Cumplimentamos los trámites de entrada en Mauritania y proseguimos por el camino más lento y seguro, la antigua carretera. Solo hay arena en dos tramos. Son pequeñas dunas que a veces se desplazan, por lo que siempre que llego a esos tramos tengo que pararme, bajarme del camión y mirar por donde se puede pasar. Quizá el desvío que tomo en un viaje no sea practicable en el siguiente. Los funcionarios mauritanos que están en la frontera utilizan otra pista que va por la izquierda. Hay mucha arena, pero tienen buenos vehículos, conducen de maravilla, y llegan a Nouadhibou en media hora. Nosotros tardamos bastante más y se nos hizo de noche. Antes de llegar a Nouadhibou me emocioné, le di caña y pinché otra rueda. El que haya conducido con un camión 4x4 por pistas sabrá perdonarme. Como la rueda pinchada era una de las dobles de atrás, pasé de pararme y me limité a circular despacito hasta llegar al hotel.

Al día siguiente llevé el Peugeot al taller del senegalés Roger, el mejor mecánico de Nouadhibou. Había observado una pequeña pérdida de aceite por el carter, nada grave. Pero teniendo tiempo, consideré que era mejor arreglarlo. Le dejé el coche al mecánico y me fui con el camión a otro taller para arreglar el pinchazo del día anterior. Cuando regresé a recoger el Peugeot me encontré con que le habían sacado las tripas. El motor colgaba de un gancho, y un mecánico lo estaba despiezando a conciencia. Le pregunté a Roger qué estaba haciendo empleando todas las palabrotas que conozco en francés y algunas más en castellano para mí mismo a modo de desahogo. Me dijo que la semana anterior había tenido que tapar el foso porque se le inundaba cada vez que llovía y no estaba dispuesto a tirarse en el mugriento suelo para arreglar mi coche. más tarde me enteré de que en Nouadhibou llueve una media de cuatro días al año. Observé que efectivamente el suelo estaba negro de grasa mezclada con aceite y barro, aunque también es verdad que su mono, azul en origen, no estaba más claro que el color de su piel de ébano.

Me fui corriendo a buscar a mis compañeros de viaje y les llevé al taller para que vieran con sus propios ojos lo que yo me sentía incapaz de contar con palabras. Roger nos dijo que no nos preocupásemos, porque el coche iba a quedar como nuevo. Y así fue, ya que no volvió a dar ni un solo problema en todo el viaje.

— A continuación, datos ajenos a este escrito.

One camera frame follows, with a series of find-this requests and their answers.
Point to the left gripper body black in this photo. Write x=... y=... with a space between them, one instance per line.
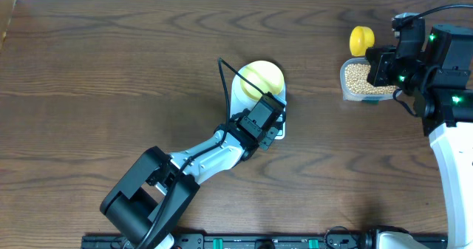
x=269 y=138

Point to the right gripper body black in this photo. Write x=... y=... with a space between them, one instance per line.
x=405 y=73

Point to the yellow measuring scoop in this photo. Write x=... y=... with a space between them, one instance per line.
x=361 y=38

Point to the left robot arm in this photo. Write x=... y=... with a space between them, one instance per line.
x=153 y=194

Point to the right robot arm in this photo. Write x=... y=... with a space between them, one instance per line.
x=434 y=71

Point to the white digital kitchen scale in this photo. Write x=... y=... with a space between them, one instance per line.
x=244 y=96

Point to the pale yellow bowl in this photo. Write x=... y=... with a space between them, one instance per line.
x=265 y=75

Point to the soybeans in container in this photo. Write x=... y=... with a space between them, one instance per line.
x=356 y=81

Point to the clear plastic container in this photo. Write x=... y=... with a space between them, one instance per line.
x=348 y=95

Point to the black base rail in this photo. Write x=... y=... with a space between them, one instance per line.
x=335 y=238

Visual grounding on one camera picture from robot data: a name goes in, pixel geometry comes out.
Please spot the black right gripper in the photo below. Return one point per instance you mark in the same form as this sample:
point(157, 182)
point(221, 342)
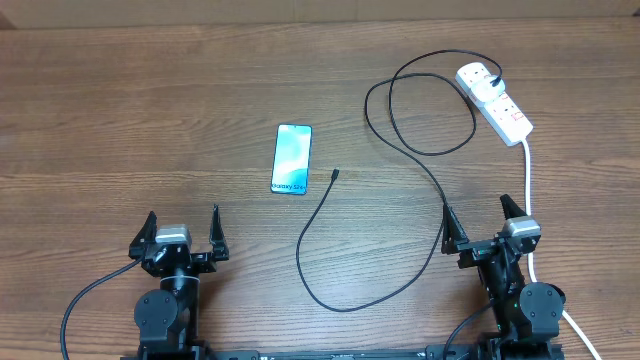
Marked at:
point(474, 250)

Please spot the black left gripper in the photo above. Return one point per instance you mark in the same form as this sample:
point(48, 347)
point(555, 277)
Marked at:
point(204, 263)

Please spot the Galaxy S24+ smartphone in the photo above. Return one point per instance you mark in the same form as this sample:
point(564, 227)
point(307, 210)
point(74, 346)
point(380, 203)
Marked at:
point(290, 170)

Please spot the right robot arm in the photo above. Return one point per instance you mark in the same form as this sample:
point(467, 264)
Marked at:
point(527, 314)

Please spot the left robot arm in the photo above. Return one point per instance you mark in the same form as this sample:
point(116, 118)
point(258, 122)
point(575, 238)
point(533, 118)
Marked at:
point(167, 317)

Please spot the white charger plug adapter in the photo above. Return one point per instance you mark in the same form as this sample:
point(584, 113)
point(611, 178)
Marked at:
point(487, 90)

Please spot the white power strip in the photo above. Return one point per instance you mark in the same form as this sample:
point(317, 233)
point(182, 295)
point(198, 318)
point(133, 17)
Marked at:
point(505, 117)

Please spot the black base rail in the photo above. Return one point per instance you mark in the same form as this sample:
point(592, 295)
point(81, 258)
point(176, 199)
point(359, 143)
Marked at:
point(431, 352)

Comimos en el restaurante del Hogar Canario y después de una merecida siesta en el hotel, fuimos a visitar Cabo Blanco al más puro estilo mauritano: apelotonados en el Toyota. A la vuelta recogí el Peugeot, lo revisé a conciencia y comprobé aliviado que funcionaba. Estaba preparado para atravesar el temible desierto.

Al día siguiente madrugamos dispuestos a internarnos en el Sahara. Una oportuna lluvia endureció la arena y la hizo más compacta y transitable.

Después de recorrer medio centenar de kilómetros, paramos a descansar cerca de un pozo donde abrevaba un rebaño de camellos.

Nos detuvimos a comer cerca de donde empieza una bonita zona de dunas aisladas.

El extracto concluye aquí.